Starting a business is one thing, but running a business is a whole different animal—Read on to track some of the requirements your small business legally must fulfill each year:
- Pay Your Taxes(!)
You should follow your accountant’s advice when it comes to taxes. Below, we give you the heads up regarding some common categories of taxes at the federal, state, and local level. This information greatly varies from state-to-state and depends on the structure of your business entity and its owners/members/shareholders.
- Corporations are taxed as a separate legal entity, and thus must file and pay income taxes on their own tax return.
- LLCs with only one-member report business losses and profits on Schedule C, to be submitted with the member’s individual tax return.

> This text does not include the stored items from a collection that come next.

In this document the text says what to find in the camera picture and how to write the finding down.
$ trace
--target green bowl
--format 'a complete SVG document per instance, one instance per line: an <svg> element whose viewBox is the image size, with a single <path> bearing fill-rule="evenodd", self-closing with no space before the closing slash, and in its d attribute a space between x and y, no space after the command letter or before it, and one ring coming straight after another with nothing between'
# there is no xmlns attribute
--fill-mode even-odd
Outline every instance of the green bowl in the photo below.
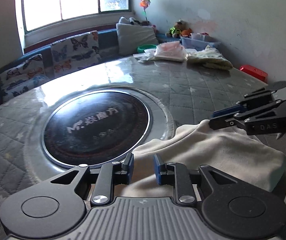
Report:
<svg viewBox="0 0 286 240"><path fill-rule="evenodd" d="M149 45L142 45L142 46L139 46L138 47L138 53L144 53L144 50L146 49L156 49L156 45L152 45L152 44L149 44Z"/></svg>

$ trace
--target plastic bag
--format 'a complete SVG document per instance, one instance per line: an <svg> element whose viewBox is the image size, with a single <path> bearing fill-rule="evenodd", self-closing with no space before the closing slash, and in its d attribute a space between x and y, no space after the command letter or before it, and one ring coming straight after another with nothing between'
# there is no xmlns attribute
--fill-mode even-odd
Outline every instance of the plastic bag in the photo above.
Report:
<svg viewBox="0 0 286 240"><path fill-rule="evenodd" d="M166 42L157 46L154 58L182 62L186 58L186 50L179 41Z"/></svg>

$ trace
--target metal screw
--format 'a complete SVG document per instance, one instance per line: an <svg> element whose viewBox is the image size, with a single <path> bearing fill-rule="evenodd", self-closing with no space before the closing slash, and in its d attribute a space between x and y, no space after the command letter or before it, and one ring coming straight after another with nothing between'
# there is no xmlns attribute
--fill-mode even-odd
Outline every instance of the metal screw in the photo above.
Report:
<svg viewBox="0 0 286 240"><path fill-rule="evenodd" d="M192 196L181 196L179 198L179 201L182 202L182 203L192 203L194 202L195 198L192 197Z"/></svg>
<svg viewBox="0 0 286 240"><path fill-rule="evenodd" d="M107 200L108 200L107 196L104 196L104 195L98 195L93 198L93 202L98 203L98 204L105 203L107 202Z"/></svg>

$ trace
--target red box
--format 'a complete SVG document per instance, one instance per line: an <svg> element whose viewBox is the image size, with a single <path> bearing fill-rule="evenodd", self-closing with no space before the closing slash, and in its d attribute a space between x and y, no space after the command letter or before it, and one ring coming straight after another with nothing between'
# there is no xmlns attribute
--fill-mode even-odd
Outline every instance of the red box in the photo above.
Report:
<svg viewBox="0 0 286 240"><path fill-rule="evenodd" d="M239 70L241 70L241 71L243 71L243 72L251 75L252 77L255 77L255 78L257 78L263 82L266 82L266 80L267 80L268 74L266 72L264 72L258 68L255 68L251 65L243 65L240 67Z"/></svg>

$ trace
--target stuffed toy
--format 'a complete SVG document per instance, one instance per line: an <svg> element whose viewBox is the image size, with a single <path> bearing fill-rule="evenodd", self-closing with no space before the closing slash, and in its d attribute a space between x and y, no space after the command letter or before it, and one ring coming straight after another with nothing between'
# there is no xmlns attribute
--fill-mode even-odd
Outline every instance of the stuffed toy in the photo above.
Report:
<svg viewBox="0 0 286 240"><path fill-rule="evenodd" d="M125 17L121 17L119 20L119 23L122 24L131 24L131 25L142 25L139 21L137 21L135 18L131 17L129 19L126 19Z"/></svg>
<svg viewBox="0 0 286 240"><path fill-rule="evenodd" d="M191 33L192 33L192 29L189 28L188 30L183 30L182 33L181 33L181 36L182 37L185 37L185 38L189 38L191 36Z"/></svg>
<svg viewBox="0 0 286 240"><path fill-rule="evenodd" d="M166 37L189 37L193 31L191 29L186 30L186 24L182 20L179 20L175 25L170 28L169 32L165 34Z"/></svg>

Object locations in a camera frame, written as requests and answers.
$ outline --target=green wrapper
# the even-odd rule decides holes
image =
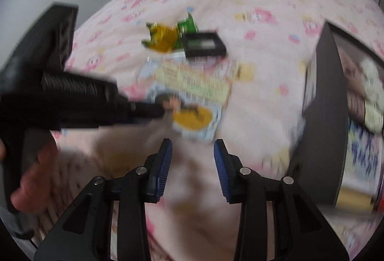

- LLCs with two or more members must file an annual informational return with the IRS. The LLC reports its profits and losses on Form 1065. The LLC must also submit a Schedule K-1, which is used to inform the IRS of the members’ chosen profit division. Members will use the information from Schedule K to report business income or losses on their individual federal income tax returns (Form 1040) using Schedule E. Since the LLC already filed a Schedule-K, members do not need to submit this form with their returns.
- Most businesses must contribute to Social Security and Medicare through federal self-employment taxes, which are around 15%. Certain tax filings, however, can avoid self-employment tax, so, again, time to check with your trusted CPA.
Annual Franchise Tax- $800 in California (2016)
- LLCs and corporations must pay an annual franchise tax.
- LLCs owe the tax in their first operating year, whereas corporations are given a one-year grace period.
- LLCs: Most states collect income tax from LLC members on their share of business profits. For a single-member LLC, business profits will be taxed on the sole member’s individual state income tax return. LLCs with two or more members are typically taxed as partnerships and must file tax returns as owners of partnerships in the state.
- S Corporations: In most states, S Corporations are taxed like the LLC (see above). For more information on the S Corp election, read our article here .
- C Corporations: Corporations face double taxation. The corporation itself must file and pay income taxes on its own tax return. Shareholders/owners must also pay taxes on dividends received (not salaries) at their individual tax rate as part of personal income. (This is a taxation scheme more common for large corporations with passive investors).
Sales Tax (if applicable)
- Retail businesses must pay a state sales tax on their retail sales—usually paid to your state tax agency and often filed with your state tax return.
- Typically, the state tax agency then distributes collected taxes owed to the county or district throughout the state.
- Cities and counties vary on how they tax businesses within the locality—but your business can always expect to face some sort of business tax, which may include property tax.
- After you obtain your local tax certificate (step 6 in our article 10 Steps to Form Your Business ), your local tax authority will know about your business and charge these taxes. As such, most businesses automatically receive tax-filing information soon after they register.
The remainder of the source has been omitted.